La linea oltranzista del “no” a qualsiasi accordo si è infranta con la realtà di un Paese che, a un mese e mezzo dalle elezioni, non è ancora riuscito a formare un nuovo governo. Bersani era convinto che qualche grillino avrebbe tradito, garantendogli la fiducia; e che questo sarebbe stato sufficiente, a Napolitano, per mandarlo di fronte alle Camere a chiederla. Il piano è fallito. Il piano “B” non c’era. Gran parte del partito sa che insistere nel rifiutare il dialogo con il Pdl sarebbe un’operazione suicida. L’ultimo, in ordine di tempo, a riconoscere la necessità di un interlocuzione è stato Dario Franceschini. L’onorevole Beppe Fioroni, invece, è stato uno dei primi. Gli abbiamo chiesto cosa sta accadendo nel Pd. 



Nel Pd stanno aumentando i fautori del dialogo.

Oggi, finalmente, vedo con piacere che tanti amici che avevano orientamenti diversi si sono convinti del fatto che, in un Paese normale, il capo dello Stato deve essere eletto con il coinvolgimento più ampio possibile. A lui, infatti, spetterà l’onore e l’onere di dar vita ad un governo che affronti la drammatica emergenza sociale che stiamo vivendo.



Un governo di larghe intese?

Prima di capire quale forma il governo dovrà assumere, sarà necessario che la politica comprenda che la gente si suicida perché non riesce a mangiare. Guardi, a Civitanova Marche, dove tre persone si sono tolte la vita per la disperazione, i fischi li hanno presi tutte le forze politiche. Quelle vecchie e quelle nuove. Anche l’M5S. Significa che di fronte ad una situazione del genere, la politica deve parlare meno a agire di più: riattivando il motore economico del Paese, consentendo alla gente di trovare lavoro. Questi sono i presupposti sui quali si dovrà eleggere il un presidente della Repubblica di larghe intese. Sarà lui il pilastro sul quale il Paese investirà nella costruzione di un governo che darà risposte alle emergenze sociali e alle riforma istituzionali di cui si è tanto parlato.



Lei sta parlando del governo del presidente, quindi?

Continuare a chiedersi se il governo sarà “di scopo”, “del presidente”, “istituzionale”, “della non sfiducia” o “di transizione”, è poco importante. Quel che conta, è che il capo dello Stato sia eletto con la maggioranza dei due terzi del Parlamento. Solo esprimendo la rappresentanza di due cittadini su tre, infatti, potrà disporre dell’autorevolezza e della forza necessaria per costruire il prossimo governo nella maniera più adeguata possibile. L’errore più grande, quindi, consisterebbe nel pensare che, in questa fase, il governo viene prima del presidente della Repubblica.
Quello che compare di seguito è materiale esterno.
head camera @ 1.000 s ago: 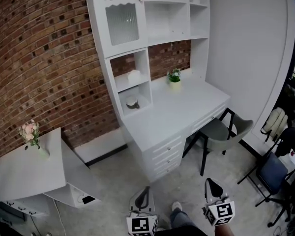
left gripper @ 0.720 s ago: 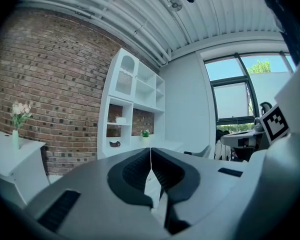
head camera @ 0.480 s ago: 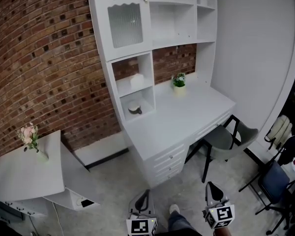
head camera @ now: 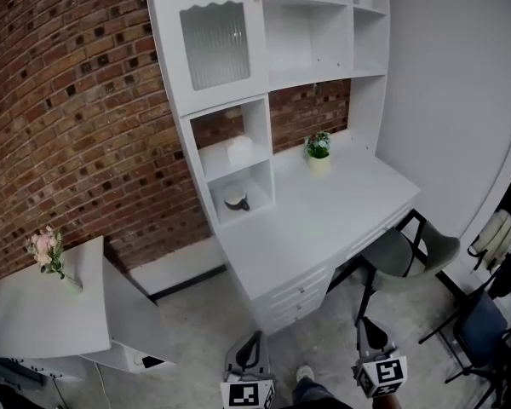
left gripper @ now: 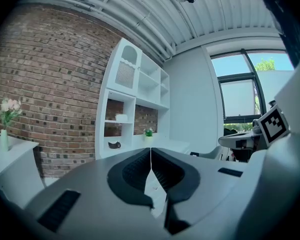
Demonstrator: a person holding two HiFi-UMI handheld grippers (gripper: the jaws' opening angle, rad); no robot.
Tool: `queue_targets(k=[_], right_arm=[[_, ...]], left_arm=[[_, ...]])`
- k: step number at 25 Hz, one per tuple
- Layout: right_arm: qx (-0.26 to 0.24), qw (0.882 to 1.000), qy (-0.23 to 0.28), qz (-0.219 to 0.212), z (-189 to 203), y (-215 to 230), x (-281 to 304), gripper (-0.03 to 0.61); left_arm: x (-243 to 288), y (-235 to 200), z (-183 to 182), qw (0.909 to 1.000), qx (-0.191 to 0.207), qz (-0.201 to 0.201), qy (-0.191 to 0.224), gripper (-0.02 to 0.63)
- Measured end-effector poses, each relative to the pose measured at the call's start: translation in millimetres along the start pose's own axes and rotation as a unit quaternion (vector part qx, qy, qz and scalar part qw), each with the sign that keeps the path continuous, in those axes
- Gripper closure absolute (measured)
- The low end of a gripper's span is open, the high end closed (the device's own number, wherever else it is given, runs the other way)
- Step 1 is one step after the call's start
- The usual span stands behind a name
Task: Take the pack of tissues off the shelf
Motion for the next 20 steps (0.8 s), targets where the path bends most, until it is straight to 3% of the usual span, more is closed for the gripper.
queue_targets(k=[7,20], right_arm=[[0.011,1.000,-0.017,-0.009,-2,21,41,0.575],[0.003,0.999,-0.002,-0.033,-17,67,120,0.575]], left_arm=[[41,-5,-7,0.9999,-0.007,-0.010,-0.011,0.603],[112,-8,-18,0.9990,-0.013,-0.042,0.000,0.602]])
Point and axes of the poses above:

Cosa ne pensa dei nomi che stanno circolando?

Avvallare una nomina piuttosto che un’altra è uno dei modi per complicare il percorso di larghe condivisioni. Tale percorso prevede, prima, la scelta di un metodo. Dal metodo ne discende il nome.

 

Siete disposti a fare tutto ciò con il Pdl, quindi?

Mi limito a registrare che Grillo, con arroganza, ha deciso di tirarsi fuori. E’ convinto di rappresentare la totalità degli italiani e che si degnerà di governare solo quando l’antica classe politica si sarà estinta. Peccato che questo non sia compatibile con le esigenze della gente che non riesce a tirare avanti a campare.

 

Pare che nel Pd non la pensino tutti allo stesso modo.

Sul presidente di larghe intese a cui affidare la responsabilità di individuare il percorso per formare il nuovo governo, la maggioranza del Pd è d’accordo.

 

Bersani no. Sembra tutt’altro che intenzionato ad accordarsi con il Pdl, anche laddove questa fosse la via indicata dal presidente della Repubblica.

Il presidente della Repubblica dobbiamo ancora eleggerlo. Siamo ancora nella fase preliminare. Prima portiamo a casa l’elezione con i due terzi del Parlamento. Poi, vedrà che tutti noi avremo la sufficiente capacità di esser in sintonia con il nuovo capo dello Stato.